**EXERCISE DESCRIPTION**
Below are the records. List every line holding the word "names".

┏━━

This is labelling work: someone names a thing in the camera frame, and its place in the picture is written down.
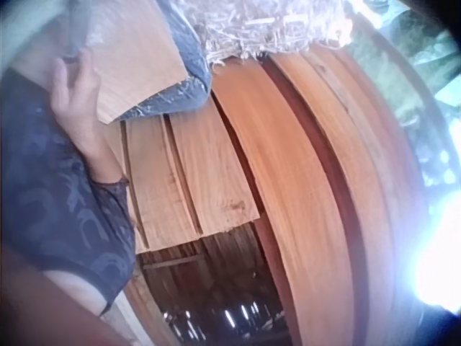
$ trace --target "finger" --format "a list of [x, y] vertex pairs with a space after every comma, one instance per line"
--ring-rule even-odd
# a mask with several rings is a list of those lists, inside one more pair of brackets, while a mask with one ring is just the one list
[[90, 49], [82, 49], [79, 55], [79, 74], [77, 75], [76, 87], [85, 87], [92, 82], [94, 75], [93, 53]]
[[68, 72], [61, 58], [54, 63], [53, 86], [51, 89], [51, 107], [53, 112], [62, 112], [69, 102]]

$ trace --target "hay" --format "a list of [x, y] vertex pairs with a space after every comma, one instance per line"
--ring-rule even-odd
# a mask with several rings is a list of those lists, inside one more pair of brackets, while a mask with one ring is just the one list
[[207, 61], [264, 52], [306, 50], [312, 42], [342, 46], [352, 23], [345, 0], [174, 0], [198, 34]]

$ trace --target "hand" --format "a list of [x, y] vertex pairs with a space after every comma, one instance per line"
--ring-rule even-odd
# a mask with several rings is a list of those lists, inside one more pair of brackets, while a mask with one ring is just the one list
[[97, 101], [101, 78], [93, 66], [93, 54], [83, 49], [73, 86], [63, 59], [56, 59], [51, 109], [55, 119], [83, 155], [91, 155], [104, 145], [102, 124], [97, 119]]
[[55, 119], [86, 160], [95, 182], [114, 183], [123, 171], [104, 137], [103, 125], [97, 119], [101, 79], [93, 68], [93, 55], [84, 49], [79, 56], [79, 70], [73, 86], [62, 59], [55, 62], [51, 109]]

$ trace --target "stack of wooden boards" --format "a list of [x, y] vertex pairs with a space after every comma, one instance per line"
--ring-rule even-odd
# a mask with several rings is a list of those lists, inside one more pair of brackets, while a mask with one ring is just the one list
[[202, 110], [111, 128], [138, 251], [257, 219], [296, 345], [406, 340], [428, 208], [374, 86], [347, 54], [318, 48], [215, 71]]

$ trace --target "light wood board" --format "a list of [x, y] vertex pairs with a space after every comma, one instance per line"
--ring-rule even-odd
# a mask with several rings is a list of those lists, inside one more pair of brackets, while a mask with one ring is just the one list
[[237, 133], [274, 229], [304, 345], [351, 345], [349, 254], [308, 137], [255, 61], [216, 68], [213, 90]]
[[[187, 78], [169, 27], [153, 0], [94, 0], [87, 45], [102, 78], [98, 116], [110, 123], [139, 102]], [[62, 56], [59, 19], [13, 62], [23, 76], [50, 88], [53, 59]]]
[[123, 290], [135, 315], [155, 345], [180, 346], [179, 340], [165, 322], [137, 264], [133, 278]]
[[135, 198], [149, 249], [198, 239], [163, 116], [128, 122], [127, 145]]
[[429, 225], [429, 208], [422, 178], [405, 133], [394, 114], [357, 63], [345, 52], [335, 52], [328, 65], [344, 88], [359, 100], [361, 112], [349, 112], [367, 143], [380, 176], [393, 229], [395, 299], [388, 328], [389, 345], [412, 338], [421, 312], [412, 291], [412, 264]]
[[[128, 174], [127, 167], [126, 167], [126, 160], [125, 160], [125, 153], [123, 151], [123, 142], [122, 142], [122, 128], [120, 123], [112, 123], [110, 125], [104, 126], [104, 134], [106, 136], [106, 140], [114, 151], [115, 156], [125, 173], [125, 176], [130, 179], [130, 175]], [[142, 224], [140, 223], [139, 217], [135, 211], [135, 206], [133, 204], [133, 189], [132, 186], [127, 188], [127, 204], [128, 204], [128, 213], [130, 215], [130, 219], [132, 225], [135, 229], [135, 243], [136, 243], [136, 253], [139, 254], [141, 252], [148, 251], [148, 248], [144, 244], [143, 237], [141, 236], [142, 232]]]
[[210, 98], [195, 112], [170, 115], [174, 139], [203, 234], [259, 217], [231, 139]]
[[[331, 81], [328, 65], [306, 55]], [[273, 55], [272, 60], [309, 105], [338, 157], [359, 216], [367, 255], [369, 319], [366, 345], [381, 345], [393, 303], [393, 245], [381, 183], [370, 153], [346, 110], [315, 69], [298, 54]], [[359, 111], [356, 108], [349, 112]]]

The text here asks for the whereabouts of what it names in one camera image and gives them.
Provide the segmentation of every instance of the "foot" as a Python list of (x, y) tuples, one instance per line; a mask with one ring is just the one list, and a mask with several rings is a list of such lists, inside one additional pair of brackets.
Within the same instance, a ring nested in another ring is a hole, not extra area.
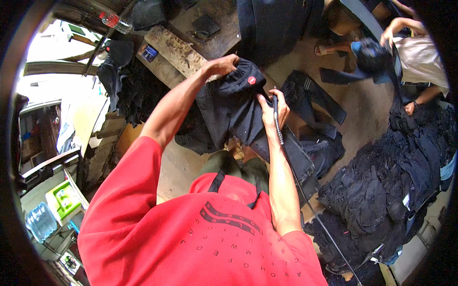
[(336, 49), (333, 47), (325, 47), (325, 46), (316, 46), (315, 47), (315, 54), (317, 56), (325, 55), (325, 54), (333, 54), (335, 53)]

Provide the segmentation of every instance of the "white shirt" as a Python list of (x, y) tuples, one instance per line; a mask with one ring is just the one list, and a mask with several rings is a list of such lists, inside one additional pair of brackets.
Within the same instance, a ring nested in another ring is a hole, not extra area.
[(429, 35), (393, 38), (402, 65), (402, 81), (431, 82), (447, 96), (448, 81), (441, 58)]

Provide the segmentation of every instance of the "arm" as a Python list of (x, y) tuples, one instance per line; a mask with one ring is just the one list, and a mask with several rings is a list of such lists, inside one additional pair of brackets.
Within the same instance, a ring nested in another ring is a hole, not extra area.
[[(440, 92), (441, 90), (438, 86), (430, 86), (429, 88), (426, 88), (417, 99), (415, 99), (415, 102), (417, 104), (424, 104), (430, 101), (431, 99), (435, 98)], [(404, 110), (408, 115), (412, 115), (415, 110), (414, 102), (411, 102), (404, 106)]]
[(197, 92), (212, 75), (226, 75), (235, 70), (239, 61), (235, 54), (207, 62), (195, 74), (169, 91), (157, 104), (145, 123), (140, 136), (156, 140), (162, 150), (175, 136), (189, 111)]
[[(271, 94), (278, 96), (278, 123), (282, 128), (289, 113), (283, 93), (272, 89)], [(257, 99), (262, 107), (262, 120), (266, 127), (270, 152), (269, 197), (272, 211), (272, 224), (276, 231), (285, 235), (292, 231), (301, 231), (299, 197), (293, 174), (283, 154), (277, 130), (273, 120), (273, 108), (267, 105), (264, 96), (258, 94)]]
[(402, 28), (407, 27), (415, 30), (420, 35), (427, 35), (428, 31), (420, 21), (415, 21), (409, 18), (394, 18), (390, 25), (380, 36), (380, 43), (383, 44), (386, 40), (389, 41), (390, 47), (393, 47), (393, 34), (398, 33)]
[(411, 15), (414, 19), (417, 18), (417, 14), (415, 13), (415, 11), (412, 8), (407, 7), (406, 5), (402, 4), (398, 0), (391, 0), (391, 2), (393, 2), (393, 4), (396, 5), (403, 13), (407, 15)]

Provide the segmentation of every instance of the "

┗━━
┏━━

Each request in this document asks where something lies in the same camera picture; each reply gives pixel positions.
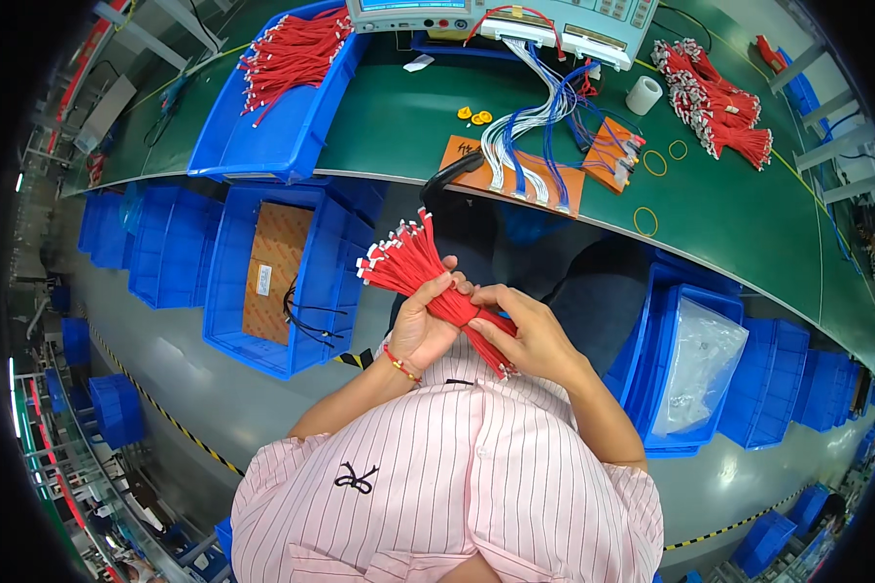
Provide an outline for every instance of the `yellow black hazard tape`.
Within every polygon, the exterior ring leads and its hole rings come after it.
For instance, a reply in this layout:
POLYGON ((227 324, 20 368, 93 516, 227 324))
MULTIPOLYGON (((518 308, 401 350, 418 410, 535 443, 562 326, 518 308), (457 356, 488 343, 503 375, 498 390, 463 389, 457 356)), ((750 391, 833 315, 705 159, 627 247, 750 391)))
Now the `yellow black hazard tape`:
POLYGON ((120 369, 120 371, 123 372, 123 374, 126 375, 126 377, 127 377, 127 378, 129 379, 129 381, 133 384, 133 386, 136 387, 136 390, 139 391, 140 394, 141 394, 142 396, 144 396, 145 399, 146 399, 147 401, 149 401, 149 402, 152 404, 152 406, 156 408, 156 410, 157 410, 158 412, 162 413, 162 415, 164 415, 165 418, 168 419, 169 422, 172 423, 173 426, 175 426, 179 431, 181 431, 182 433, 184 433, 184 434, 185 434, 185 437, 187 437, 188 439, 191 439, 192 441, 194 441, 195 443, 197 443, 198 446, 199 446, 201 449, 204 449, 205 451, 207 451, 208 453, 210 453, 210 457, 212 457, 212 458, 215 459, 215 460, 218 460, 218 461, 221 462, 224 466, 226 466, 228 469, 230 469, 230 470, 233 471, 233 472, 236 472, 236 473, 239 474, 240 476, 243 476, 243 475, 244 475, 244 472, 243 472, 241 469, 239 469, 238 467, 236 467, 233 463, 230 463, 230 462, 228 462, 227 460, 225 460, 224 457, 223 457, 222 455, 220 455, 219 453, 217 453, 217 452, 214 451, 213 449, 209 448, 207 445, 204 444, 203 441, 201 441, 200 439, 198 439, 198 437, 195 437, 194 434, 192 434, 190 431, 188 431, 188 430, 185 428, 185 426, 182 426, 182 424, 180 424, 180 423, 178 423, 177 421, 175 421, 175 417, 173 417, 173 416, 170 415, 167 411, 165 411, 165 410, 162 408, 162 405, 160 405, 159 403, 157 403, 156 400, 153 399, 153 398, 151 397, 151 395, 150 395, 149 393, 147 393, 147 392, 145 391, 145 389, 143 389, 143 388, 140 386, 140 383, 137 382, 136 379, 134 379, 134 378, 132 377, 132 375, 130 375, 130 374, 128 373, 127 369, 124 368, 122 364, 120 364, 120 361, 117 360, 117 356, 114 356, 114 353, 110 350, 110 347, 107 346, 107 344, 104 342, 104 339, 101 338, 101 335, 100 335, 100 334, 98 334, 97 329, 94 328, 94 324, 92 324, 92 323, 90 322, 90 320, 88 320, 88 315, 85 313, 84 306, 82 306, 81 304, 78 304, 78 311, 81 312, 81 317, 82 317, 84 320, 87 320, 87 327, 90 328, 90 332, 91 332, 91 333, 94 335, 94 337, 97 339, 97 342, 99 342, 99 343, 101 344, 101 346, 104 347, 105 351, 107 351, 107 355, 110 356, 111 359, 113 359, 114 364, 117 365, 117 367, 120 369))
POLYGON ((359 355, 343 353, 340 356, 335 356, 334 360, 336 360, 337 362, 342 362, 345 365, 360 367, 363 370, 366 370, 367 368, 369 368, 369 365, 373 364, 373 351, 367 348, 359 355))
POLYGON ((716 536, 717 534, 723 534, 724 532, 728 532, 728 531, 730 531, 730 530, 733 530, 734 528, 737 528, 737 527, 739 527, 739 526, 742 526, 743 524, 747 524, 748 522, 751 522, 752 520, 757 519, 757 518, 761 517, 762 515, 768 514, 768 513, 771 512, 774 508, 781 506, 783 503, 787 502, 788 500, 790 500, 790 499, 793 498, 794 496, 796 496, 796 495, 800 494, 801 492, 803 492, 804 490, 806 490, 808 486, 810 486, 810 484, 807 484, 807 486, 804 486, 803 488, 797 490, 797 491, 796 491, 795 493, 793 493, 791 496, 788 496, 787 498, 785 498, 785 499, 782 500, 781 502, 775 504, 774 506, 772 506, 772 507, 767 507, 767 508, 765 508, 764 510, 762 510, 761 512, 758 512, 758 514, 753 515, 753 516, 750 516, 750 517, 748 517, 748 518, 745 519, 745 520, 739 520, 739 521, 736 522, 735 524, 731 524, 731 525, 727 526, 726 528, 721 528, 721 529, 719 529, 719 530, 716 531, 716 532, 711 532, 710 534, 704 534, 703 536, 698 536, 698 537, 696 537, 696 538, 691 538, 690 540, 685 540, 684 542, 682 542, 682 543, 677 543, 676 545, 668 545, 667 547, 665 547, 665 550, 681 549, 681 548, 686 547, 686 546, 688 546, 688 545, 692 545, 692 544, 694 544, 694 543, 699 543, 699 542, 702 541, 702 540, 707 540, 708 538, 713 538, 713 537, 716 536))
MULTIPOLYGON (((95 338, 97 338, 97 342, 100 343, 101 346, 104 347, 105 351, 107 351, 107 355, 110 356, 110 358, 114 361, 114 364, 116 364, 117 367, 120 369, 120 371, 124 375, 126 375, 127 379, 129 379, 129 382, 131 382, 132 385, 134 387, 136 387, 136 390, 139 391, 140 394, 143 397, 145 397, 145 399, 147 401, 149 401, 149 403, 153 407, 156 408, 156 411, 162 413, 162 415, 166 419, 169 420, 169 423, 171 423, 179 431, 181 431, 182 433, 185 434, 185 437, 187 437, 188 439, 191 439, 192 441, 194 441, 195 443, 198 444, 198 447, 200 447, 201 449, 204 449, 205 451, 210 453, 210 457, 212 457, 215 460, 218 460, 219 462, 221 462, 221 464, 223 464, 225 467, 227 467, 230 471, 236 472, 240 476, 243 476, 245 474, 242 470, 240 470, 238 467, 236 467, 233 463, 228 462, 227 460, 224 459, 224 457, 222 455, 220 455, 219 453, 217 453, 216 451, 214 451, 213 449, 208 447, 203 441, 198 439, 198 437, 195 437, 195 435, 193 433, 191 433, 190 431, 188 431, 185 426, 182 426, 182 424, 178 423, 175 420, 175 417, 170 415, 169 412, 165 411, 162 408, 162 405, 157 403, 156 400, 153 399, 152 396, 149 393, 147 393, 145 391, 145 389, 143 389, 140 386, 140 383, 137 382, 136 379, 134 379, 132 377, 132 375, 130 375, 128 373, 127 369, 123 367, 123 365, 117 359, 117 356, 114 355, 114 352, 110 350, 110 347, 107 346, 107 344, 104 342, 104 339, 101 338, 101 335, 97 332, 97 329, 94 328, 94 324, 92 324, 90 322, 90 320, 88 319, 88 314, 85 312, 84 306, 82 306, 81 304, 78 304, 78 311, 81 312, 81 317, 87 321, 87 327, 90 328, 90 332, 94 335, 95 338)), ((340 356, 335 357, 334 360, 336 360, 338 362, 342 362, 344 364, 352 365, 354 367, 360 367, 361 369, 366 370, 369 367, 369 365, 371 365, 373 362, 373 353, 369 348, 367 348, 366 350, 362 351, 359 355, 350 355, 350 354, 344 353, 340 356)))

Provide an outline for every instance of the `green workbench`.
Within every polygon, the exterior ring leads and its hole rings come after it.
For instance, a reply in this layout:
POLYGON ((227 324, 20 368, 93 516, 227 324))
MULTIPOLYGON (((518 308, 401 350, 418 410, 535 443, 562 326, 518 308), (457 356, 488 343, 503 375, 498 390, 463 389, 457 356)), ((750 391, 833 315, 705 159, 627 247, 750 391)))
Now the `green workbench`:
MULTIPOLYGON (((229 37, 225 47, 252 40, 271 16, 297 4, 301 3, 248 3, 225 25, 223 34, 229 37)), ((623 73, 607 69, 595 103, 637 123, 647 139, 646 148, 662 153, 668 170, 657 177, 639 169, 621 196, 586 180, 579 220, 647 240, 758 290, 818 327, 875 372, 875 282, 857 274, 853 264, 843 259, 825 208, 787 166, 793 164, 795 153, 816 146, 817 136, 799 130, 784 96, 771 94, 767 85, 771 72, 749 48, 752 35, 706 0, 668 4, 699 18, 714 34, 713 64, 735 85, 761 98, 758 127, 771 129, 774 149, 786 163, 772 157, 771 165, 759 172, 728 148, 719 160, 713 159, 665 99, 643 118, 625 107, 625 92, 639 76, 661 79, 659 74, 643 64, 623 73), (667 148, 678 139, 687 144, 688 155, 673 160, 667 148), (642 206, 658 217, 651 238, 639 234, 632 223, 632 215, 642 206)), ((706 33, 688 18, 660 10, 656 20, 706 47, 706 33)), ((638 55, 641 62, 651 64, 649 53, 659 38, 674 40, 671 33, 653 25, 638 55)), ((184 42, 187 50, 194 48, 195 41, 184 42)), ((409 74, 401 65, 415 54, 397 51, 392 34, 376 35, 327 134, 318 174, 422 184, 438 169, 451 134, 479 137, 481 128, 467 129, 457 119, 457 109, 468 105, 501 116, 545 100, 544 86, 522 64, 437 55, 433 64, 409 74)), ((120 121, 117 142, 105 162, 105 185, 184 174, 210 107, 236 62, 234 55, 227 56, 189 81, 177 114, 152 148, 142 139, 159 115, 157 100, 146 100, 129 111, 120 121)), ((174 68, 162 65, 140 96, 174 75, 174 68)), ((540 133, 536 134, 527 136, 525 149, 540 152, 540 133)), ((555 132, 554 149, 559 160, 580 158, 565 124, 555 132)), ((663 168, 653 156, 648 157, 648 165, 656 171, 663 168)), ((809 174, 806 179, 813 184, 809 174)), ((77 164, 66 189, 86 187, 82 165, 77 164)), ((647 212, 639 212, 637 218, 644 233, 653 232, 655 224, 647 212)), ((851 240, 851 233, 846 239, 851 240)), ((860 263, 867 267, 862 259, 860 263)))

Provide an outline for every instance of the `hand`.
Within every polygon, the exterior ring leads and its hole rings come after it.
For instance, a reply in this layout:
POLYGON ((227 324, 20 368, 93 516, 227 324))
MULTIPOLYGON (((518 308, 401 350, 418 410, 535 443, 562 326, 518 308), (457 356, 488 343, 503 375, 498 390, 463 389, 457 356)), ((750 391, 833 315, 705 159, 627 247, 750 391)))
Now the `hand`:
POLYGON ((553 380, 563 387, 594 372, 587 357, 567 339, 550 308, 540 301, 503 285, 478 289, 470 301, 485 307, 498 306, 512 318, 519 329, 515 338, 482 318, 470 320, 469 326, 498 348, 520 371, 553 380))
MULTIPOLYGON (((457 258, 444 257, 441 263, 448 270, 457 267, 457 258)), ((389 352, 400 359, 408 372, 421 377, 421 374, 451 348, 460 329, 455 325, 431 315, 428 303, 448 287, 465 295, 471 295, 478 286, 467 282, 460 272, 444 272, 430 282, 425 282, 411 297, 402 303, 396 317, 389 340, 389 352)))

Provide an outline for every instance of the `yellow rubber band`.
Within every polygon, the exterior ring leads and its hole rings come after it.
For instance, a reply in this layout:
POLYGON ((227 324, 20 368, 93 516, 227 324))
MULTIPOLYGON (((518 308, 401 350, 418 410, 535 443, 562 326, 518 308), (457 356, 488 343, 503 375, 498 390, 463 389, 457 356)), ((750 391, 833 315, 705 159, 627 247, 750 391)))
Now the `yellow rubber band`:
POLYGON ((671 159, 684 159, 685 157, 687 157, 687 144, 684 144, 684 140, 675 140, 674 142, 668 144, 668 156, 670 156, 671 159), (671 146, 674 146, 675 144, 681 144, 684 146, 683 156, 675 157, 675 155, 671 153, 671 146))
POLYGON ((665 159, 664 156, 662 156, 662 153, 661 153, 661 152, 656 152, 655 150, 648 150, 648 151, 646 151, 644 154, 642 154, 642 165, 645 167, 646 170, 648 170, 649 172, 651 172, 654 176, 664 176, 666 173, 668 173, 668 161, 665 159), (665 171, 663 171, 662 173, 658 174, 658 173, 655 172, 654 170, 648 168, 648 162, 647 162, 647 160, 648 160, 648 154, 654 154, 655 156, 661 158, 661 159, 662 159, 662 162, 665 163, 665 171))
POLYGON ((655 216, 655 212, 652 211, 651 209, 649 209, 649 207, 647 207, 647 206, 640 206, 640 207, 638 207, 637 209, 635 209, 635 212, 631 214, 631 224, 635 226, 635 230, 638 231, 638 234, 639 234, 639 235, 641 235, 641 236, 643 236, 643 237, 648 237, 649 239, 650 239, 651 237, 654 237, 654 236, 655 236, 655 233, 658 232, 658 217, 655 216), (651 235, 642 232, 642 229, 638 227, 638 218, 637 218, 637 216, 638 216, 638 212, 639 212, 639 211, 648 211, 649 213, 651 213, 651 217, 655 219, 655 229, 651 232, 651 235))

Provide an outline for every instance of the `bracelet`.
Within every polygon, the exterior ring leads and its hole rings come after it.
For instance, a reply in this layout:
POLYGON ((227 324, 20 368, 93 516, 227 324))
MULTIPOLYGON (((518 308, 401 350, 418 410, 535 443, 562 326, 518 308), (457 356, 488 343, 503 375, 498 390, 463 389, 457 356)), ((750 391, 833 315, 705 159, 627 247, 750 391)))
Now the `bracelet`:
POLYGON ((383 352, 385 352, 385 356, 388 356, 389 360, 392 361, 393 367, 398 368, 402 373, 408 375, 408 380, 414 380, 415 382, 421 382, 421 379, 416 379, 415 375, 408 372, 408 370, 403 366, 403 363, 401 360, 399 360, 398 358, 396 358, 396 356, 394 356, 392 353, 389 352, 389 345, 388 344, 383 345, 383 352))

┗━━
┏━━

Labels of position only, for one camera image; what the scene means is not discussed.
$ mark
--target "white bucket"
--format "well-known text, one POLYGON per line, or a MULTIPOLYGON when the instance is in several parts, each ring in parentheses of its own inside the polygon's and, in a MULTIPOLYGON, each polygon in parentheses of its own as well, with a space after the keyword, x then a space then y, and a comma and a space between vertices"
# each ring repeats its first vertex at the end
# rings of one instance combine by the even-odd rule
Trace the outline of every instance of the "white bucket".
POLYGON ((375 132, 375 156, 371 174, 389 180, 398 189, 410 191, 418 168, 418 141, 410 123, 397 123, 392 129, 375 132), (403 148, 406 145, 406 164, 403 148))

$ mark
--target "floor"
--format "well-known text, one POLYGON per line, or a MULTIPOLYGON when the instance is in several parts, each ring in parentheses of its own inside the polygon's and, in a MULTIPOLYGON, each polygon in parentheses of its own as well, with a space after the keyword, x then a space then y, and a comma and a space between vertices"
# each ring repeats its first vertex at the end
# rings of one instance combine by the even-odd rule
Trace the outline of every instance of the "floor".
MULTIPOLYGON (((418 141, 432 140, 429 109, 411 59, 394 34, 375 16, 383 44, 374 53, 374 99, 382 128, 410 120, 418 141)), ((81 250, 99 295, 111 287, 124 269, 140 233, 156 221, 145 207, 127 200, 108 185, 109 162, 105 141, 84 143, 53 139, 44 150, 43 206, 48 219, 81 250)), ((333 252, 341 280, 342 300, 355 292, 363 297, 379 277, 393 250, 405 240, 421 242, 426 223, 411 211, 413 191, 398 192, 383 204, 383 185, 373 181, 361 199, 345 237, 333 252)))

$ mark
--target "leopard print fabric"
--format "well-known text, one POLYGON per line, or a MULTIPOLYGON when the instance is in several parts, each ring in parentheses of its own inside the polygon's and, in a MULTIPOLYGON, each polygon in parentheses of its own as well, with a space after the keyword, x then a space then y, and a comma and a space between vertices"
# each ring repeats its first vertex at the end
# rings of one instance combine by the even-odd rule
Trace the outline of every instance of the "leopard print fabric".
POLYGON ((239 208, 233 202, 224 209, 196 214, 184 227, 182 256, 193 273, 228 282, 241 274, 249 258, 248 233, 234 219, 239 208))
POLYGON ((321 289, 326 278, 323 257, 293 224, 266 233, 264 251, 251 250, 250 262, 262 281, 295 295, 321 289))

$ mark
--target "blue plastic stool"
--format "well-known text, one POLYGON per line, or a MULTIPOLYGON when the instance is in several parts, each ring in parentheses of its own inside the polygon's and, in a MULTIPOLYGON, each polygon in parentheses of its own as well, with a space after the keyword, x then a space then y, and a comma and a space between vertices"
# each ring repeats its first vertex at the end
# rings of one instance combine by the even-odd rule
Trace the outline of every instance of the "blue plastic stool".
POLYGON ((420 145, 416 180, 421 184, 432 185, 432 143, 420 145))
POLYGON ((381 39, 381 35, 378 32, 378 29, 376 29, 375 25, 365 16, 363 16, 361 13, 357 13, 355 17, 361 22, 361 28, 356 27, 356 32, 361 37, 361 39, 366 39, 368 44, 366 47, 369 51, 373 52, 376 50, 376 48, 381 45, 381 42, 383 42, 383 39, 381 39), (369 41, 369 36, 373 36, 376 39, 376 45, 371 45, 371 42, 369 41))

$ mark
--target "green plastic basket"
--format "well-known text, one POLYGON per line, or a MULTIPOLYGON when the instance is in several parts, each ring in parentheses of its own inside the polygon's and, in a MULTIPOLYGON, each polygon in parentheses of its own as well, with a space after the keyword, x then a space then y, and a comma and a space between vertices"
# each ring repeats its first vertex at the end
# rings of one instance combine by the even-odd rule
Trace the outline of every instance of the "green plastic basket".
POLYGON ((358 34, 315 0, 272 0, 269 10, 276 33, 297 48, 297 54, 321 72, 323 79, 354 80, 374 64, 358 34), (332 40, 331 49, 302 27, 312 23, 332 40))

┗━━

**TASK OUTPUT**
This is labelling work: someone names a thing in the camera frame, and its place in the picture is written down.
The text here asks for the whereabouts of what it names in one camera image and gives them.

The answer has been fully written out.